**PROBLEM**
All of the data must be written out verbatim, with pictures excluded.

**SOURCE MATERIAL**

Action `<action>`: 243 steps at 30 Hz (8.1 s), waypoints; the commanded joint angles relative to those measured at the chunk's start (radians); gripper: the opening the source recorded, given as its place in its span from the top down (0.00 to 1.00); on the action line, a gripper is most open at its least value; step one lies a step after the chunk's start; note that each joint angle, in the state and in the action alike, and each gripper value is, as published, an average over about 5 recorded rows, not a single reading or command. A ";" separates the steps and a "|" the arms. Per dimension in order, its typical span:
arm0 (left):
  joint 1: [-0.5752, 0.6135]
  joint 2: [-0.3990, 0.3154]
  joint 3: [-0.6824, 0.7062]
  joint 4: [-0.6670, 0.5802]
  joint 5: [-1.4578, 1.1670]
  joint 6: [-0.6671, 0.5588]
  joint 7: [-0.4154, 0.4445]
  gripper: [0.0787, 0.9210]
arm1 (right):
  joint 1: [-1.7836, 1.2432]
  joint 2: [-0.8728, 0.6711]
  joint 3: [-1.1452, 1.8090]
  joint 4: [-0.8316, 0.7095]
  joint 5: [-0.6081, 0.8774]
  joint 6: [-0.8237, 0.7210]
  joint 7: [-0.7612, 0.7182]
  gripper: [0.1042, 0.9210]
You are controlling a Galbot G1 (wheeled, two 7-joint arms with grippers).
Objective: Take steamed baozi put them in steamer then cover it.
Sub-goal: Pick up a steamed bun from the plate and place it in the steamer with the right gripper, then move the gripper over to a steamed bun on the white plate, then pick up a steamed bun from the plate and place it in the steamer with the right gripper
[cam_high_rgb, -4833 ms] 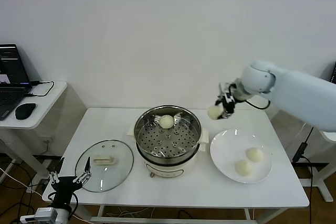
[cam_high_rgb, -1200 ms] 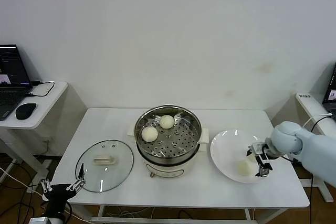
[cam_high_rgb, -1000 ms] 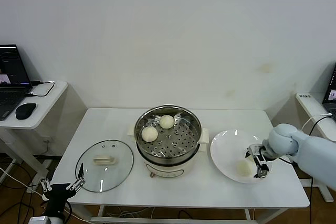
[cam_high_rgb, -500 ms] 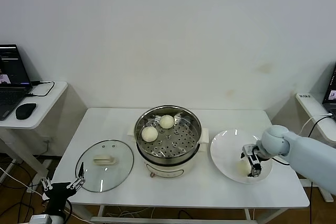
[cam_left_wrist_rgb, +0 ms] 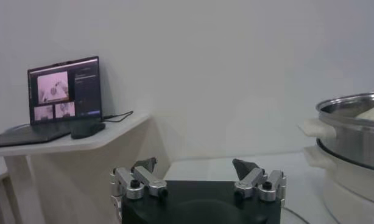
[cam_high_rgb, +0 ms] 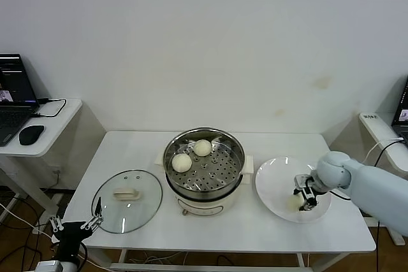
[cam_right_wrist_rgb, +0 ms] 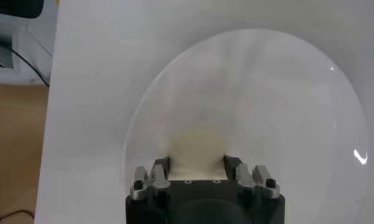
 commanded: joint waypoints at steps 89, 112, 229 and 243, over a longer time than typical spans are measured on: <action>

**EXERCISE RESPONSE**
Action `<action>`: 243 steps at 30 Hz (8.1 s), waypoints; the commanded joint angles relative to those measured at the chunk's start (radians); gripper: the opening the source recorded, given as its place in its span from the top down (0.00 to 1.00); on the action line, a gripper is most open at its least value; step one lies a step after the chunk's start; note that each joint angle, in the state and in the action alike, and each gripper value is, as published, an average over about 5 recorded rows, not a single reading or command. A ";" separates the steps and a "|" the arms. Per dimension in order, its typical span:
arm0 (left):
  joint 1: [-0.5752, 0.6135]
  joint 2: [-0.3990, 0.3154]
  joint 3: [-0.6824, 0.7062]
  joint 4: [-0.6670, 0.5802]
  joint 5: [-1.4578, 1.1670]
  joint 6: [-0.6671, 0.5588]
  joint 7: [-0.4154, 0.4445]
  gripper: [0.0787, 0.9210]
arm1 (right):
  joint 1: [-1.7836, 1.2432]
  joint 2: [-0.8728, 0.6711]
  joint 3: [-1.1452, 1.8090]
  joint 4: [-0.8316, 0.7095]
  joint 5: [-0.6081, 0.8774]
  joint 6: [-0.8237, 0.7210]
  joint 7: [-0.7612, 0.7182]
  gripper: [0.1042, 0.9210]
You are controlling a Galbot G1 (wheeled, two 7-joint arms with grippers).
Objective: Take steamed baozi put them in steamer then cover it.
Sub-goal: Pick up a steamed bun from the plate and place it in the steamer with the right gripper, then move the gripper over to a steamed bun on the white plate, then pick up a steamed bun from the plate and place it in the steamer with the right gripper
[cam_high_rgb, -4833 ms] 
[cam_high_rgb, -1200 ms] 
[cam_high_rgb, -1000 ms] 
[cam_high_rgb, -500 ms] 
[cam_left_wrist_rgb, +0 ms] 
[cam_high_rgb, +0 ms] 
[cam_right_wrist_rgb, +0 ms] 
 commanded: joint waypoints at steps 89, 112, 229 and 243, over a longer time than typical spans are measured on: <action>

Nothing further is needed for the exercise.